WASHINGTON (AP) -- The Pentagon is moving to ease the pain of mandatory, unpaid furloughs that civilian employees have had to bear for a month because of budgetary pressures, cutting the number of days off from 11 to six, The Associated Press has learned.
Officials say the Pentagon found sufficient savings in the final months of the current fiscal year to lessen the burden on those who have had to take a day off a week without pay since early July. Officials said last week that they would need to find about $900 million in savings in order to eliminate five of the 11 furlough days.
Defense Secretary Chuck Hagel approved the final numbers this week after meeting with top leaders. Officials discussed this situation only if granted anonymity because they were not authorized to talk about it publicly.

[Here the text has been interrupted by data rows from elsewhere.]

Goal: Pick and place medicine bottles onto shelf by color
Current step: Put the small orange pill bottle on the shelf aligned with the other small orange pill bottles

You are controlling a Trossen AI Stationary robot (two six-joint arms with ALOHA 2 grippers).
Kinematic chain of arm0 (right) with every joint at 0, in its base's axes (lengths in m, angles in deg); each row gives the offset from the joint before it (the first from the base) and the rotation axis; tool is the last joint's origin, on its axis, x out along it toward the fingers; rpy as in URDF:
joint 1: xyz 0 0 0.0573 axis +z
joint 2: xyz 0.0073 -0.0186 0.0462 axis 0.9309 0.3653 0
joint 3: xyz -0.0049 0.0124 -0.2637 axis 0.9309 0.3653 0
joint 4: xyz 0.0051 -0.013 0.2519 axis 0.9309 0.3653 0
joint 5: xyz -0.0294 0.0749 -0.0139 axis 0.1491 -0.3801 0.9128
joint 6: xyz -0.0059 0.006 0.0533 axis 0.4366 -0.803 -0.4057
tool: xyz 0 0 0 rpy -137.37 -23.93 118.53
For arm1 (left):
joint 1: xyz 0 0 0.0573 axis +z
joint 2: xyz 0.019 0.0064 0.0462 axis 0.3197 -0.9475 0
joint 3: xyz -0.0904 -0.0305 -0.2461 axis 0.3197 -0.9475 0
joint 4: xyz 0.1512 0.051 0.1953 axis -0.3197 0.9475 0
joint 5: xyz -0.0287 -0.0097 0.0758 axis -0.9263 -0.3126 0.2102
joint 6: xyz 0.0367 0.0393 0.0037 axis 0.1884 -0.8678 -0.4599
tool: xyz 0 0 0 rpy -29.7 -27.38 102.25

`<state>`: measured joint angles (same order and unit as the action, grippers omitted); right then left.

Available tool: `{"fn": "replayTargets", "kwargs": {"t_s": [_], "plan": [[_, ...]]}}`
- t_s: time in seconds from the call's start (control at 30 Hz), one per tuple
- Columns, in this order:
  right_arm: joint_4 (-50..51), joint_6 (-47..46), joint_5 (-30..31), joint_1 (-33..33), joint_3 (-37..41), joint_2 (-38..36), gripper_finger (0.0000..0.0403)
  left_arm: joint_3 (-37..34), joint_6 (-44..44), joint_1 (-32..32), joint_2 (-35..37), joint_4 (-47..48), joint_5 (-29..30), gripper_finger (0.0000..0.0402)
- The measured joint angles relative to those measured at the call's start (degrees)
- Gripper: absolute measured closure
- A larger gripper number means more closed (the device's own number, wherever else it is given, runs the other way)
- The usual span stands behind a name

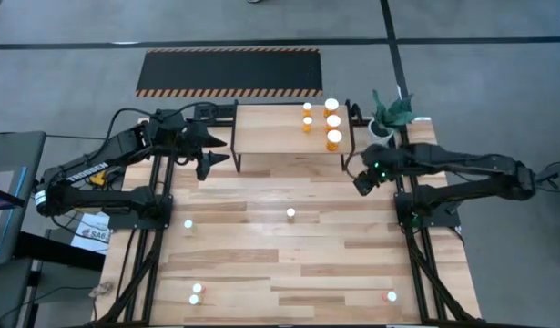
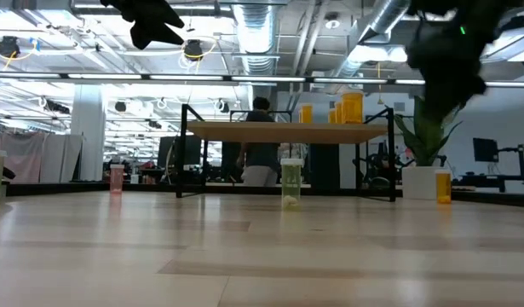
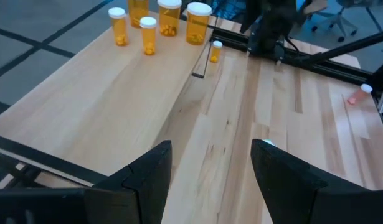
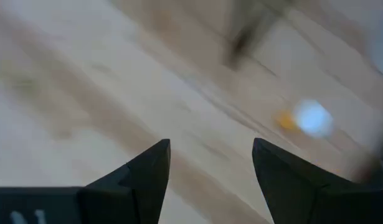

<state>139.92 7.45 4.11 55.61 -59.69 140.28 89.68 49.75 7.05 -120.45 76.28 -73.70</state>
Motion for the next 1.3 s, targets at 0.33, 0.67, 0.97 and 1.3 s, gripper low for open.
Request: {"fn": "replayTargets", "kwargs": {"t_s": [0.33, 0.67, 0.97, 1.3], "plan": [[-0.59, -8.76, 16.89, -4.61, 6.9, 1.9, 0.0154, 0.01, 7.34, 0.0, 0.0, -0.48, 3.1, 0.0196], [-5.58, -5.37, 12.8, -14.45, 6.88, 8.12, 0.0151, 0.01, 10.05, 0.0, -0.02, -0.48, 3.43, 0.0196], [-9.08, -1.82, 10.52, -15.35, 8.54, 10.96, 0.0151, 0.01, 10.2, 0.0, -0.02, -0.41, 3.74, 0.0196], [-13.24, -2.4, 8.76, -15.27, 14.92, 10.49, 0.0152, 0.01, 10.2, 0.0, -0.02, -0.38, 3.86, 0.0196]]}}
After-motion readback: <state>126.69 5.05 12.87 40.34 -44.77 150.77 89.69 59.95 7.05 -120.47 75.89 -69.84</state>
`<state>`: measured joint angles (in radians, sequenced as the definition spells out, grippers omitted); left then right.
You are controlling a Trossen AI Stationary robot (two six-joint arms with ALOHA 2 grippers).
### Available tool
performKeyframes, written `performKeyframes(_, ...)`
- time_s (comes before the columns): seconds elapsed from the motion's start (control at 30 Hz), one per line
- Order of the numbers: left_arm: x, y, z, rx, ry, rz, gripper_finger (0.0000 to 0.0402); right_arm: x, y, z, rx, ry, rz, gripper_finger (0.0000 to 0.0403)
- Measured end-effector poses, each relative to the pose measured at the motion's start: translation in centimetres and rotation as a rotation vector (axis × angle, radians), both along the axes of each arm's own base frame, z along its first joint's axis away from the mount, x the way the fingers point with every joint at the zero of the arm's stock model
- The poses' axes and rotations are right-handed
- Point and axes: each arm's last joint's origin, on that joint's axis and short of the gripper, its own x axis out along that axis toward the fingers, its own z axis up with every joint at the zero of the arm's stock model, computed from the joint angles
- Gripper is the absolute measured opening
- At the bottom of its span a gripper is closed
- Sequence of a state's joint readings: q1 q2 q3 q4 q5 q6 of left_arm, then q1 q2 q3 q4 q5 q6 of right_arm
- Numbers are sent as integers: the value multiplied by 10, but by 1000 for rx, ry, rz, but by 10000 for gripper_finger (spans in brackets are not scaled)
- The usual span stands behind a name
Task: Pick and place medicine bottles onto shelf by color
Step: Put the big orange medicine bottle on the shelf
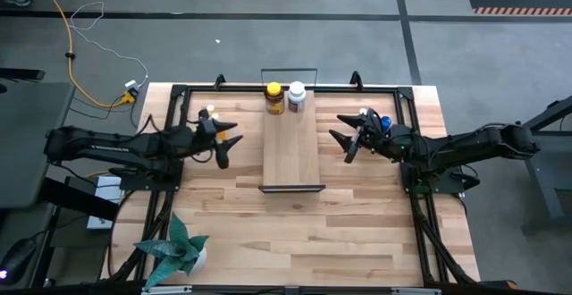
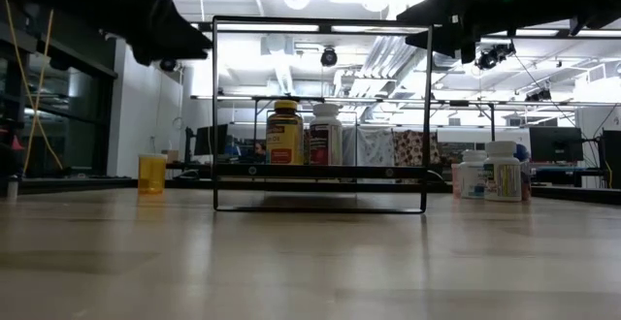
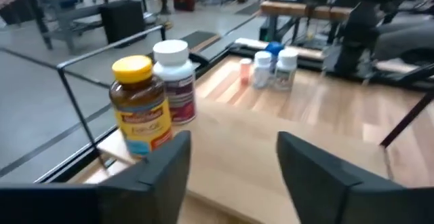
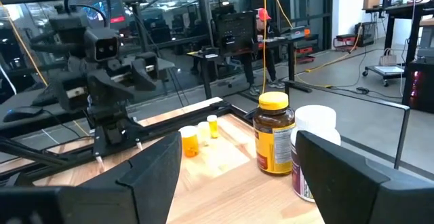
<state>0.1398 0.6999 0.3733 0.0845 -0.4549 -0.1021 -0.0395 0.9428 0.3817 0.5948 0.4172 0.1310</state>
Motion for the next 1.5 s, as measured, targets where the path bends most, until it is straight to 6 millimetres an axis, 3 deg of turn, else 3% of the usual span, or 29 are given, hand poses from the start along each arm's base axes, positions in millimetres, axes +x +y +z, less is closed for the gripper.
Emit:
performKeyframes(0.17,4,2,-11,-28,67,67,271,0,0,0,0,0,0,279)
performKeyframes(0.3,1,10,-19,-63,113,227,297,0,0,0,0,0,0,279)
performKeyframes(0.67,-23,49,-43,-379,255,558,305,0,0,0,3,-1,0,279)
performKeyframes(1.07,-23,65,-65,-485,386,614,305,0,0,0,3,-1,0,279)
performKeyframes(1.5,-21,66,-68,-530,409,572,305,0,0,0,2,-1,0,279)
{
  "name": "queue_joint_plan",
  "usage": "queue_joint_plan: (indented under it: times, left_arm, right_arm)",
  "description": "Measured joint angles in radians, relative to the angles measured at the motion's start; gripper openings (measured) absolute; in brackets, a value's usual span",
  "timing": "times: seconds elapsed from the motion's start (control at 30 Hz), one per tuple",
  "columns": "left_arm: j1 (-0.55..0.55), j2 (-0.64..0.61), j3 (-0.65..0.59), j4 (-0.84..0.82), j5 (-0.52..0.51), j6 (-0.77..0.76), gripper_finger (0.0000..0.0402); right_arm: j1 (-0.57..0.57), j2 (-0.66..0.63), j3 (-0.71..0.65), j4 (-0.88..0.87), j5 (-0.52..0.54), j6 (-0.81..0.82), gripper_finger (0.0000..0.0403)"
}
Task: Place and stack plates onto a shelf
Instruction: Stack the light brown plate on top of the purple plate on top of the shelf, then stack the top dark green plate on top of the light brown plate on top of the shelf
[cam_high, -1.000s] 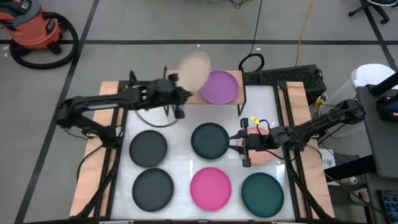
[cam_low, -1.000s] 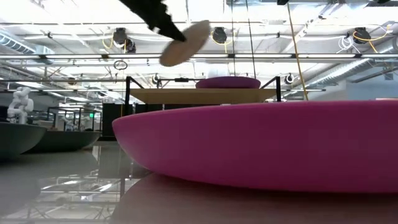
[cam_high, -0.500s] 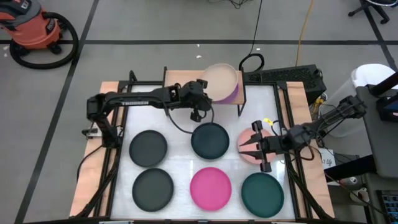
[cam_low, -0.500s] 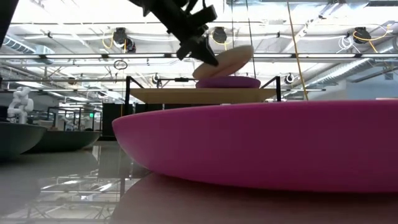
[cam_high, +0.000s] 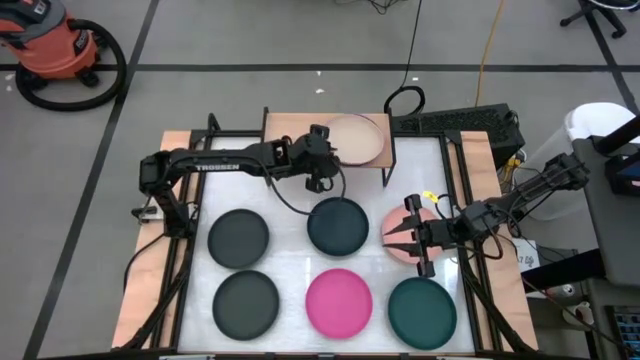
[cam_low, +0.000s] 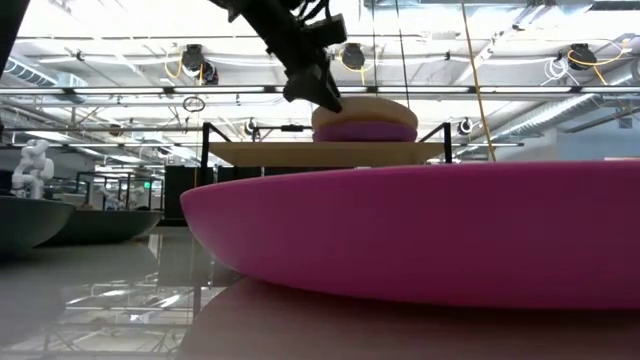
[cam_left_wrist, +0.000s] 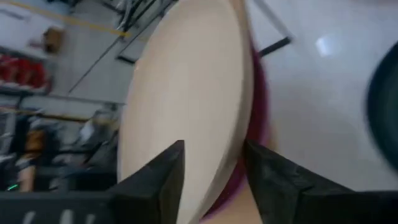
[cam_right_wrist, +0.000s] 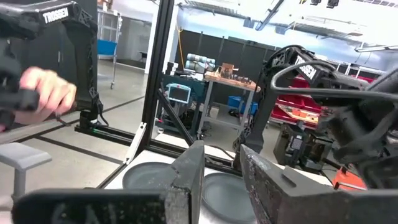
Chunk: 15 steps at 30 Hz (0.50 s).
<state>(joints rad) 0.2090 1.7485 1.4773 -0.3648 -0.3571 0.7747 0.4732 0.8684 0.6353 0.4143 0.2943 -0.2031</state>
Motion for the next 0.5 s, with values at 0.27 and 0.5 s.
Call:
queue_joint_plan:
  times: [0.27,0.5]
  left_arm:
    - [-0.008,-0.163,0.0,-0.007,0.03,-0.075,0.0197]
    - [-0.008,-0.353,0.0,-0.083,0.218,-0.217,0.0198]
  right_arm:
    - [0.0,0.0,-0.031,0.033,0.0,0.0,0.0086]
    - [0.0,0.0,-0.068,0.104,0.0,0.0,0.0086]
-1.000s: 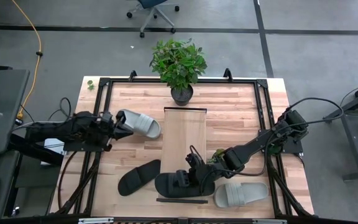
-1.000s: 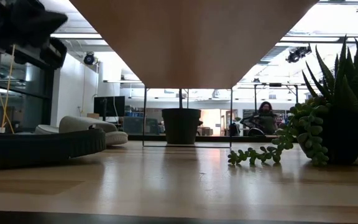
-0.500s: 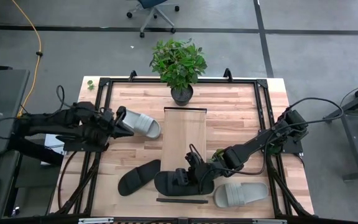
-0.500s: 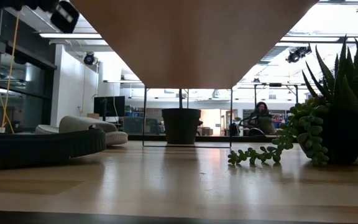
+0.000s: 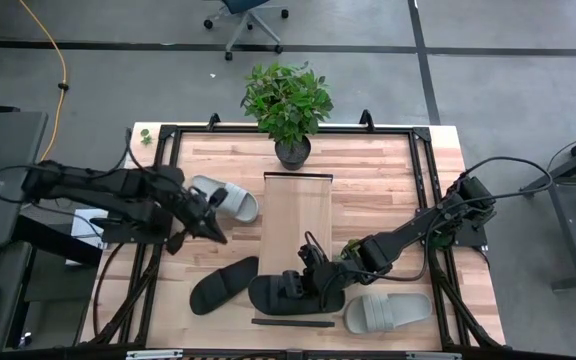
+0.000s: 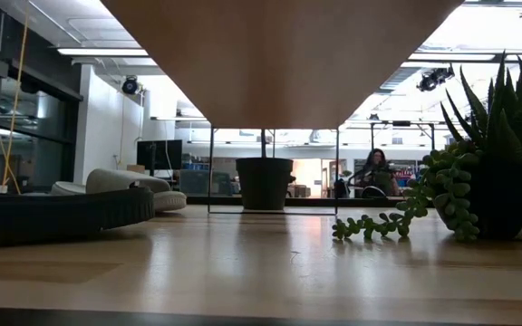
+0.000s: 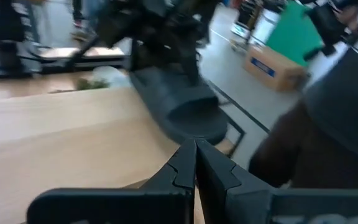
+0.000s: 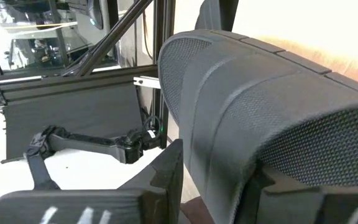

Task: Pick and place slides into the shelf
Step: Put the top black slide into the shelf

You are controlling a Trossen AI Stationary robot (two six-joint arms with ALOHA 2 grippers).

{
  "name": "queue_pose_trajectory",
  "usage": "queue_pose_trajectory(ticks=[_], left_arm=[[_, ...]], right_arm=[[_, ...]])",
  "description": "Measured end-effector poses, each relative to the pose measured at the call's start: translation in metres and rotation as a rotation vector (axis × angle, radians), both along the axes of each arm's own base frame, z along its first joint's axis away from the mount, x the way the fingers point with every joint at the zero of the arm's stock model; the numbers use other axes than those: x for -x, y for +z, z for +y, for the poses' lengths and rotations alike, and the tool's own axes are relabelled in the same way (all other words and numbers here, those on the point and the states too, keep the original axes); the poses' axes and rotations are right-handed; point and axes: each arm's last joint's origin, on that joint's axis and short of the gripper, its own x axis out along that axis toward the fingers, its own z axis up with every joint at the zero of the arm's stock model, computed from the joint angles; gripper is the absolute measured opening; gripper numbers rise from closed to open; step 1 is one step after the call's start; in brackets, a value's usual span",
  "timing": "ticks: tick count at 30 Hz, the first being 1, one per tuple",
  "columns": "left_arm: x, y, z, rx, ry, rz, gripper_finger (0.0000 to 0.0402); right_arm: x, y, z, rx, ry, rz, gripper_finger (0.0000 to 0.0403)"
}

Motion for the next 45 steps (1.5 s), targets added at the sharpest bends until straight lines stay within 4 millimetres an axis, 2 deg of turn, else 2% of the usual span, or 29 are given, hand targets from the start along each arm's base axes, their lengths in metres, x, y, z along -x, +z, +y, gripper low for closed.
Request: queue_pose_trajectory(ticks=[13,19,27,33,40,45], left_arm=[[-0.035,0.007,-0.05,-0.188,-0.04,0.045,0.0001],[-0.05,-0.006,-0.065,-0.214,-0.1,0.121,0.0001],[-0.059,-0.01,-0.069,-0.186,-0.126,0.158,0.0001],[-0.059,-0.011,-0.068,-0.253,-0.144,0.119,0.0002],[-0.063,-0.006,-0.07,-0.278,-0.154,0.032,0.0039],[-0.073,-0.011,-0.072,-0.275,-0.147,0.017,0.0064]], right_arm=[[-0.001,0.0,-0.002,0.008,0.002,0.001,0.0087],[-0.001,0.0,-0.001,0.009,0.01,0.001,0.0087],[-0.001,0.0,-0.001,0.011,0.021,0.0,0.0087],[0.0,0.0,-0.001,0.014,0.021,0.004,0.0087],[-0.001,0.0,-0.002,0.022,0.003,0.0,0.0087],[-0.001,0.0,-0.004,0.008,-0.009,0.005,0.0087]])
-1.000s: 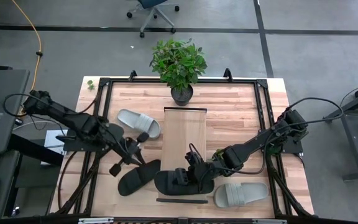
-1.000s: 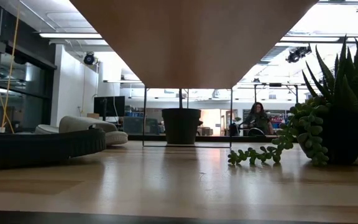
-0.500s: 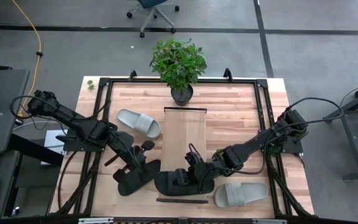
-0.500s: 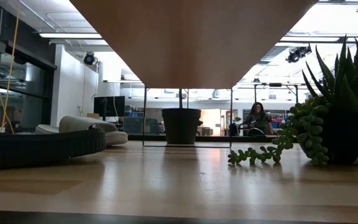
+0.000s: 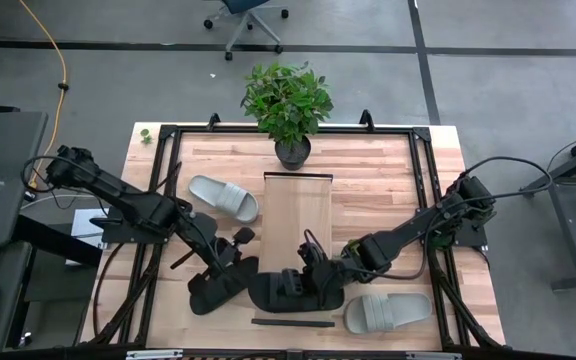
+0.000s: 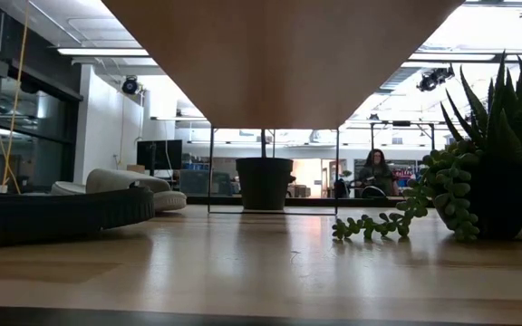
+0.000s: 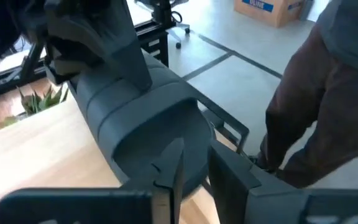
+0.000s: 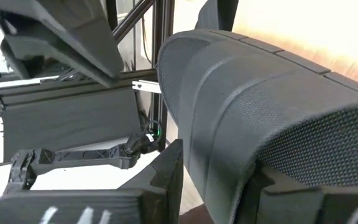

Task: Pick and place slides into the shelf
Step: Put the top black slide into the shelf

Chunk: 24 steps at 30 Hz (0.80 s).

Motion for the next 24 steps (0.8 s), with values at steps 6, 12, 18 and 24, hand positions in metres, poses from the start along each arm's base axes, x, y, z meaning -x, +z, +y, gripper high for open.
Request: queue_pose_trajectory(ticks=[6,12,18,24], left_arm=[[-0.005,-0.004,-0.002,0.014,-0.02,0.004,0.0061],[-0.005,-0.004,-0.003,0.023,-0.04,0.008,0.0045],[-0.008,-0.009,-0.005,0.043,-0.076,0.036,0.0034],[-0.012,-0.012,-0.007,0.061,-0.09,0.047,0.0032]], right_arm=[[-0.001,0.0,-0.003,0.002,-0.009,0.005,0.0087],[-0.003,0.0,-0.006,0.002,-0.017,0.005,0.0087],[-0.003,0.0,-0.006,-0.009,-0.018,0.008,0.0087],[-0.003,0.001,-0.005,-0.024,-0.021,-0.006,0.0087]])
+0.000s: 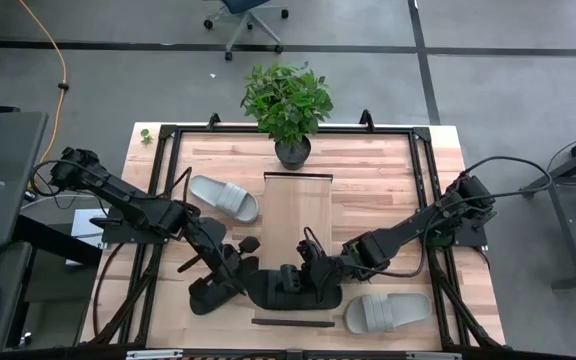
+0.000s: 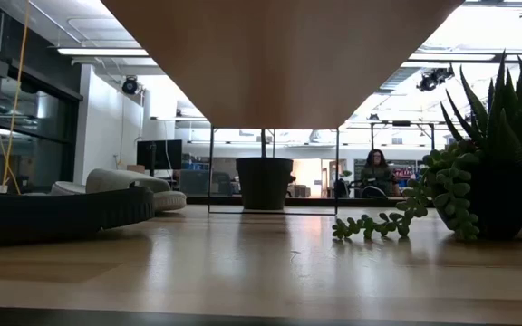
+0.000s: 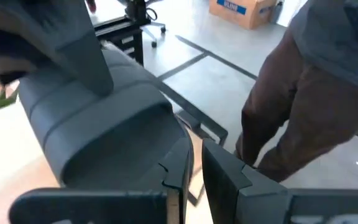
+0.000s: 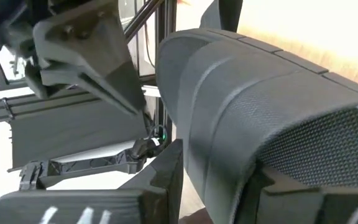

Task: Pick and place slides into the shelf
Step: Put the top black slide into the shelf

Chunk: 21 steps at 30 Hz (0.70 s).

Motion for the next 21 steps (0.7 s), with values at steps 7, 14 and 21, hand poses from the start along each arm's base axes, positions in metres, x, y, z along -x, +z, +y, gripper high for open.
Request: queue_pose_trajectory(ticks=[7,14,21], left_arm=[[-0.0002,-0.0007,-0.0001,0.003,0.002,0.004,0.0031],[-0.0002,-0.0006,0.0,0.017,0.011,0.015,0.0028],[-0.0002,-0.0006,0.0,0.019,0.013,0.017,0.0028]], right_arm=[[0.001,-0.0002,0.0017,-0.008,0.003,0.006,0.0087],[0.0016,-0.0005,0.0024,-0.004,-0.002,0.007,0.0087],[0.0021,-0.0014,0.0022,-0.003,-0.003,0.018,0.0087]])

The decision came as about 650,000 civilian workers began their fifth week of furloughs, which have riled department employees and prompted many to complain directly to Hagel during his visits to military bases in recent weeks.
Hagel has been saying that budget people were trying to find savings to shorten the furlough time. But officials also have cautioned that the savings are for this year only, and won't affect likely budget cuts in 2014, if Congress doesn't act to avoid automatic, across-the-board cuts slated for next year.
The 11 furlough days were expected to save roughly $2 billion.
Officials said the savings are the result of a number of things, including penny-pinching by the military services and Congress' decision to give the Pentagon more flexibility in moving money around between accounts. They indicated that budget crunchers moved money from lower priority accounts in order to free up money to reduce the furloughs and provide additional resources to other programs that directly affect the military's readiness for combat.
About 85 percent of the department's civilians have been subject to furloughs. The bulk of the exempt employees are foreign nationals or workers not paid through appropriated funding. Nearly 7,000 defense intelligence workers are also exempt, along with about 29,000 workers at Navy shipyards, where officials worried that the harm to shop maintenance would end up costing more than the salary cuts would save.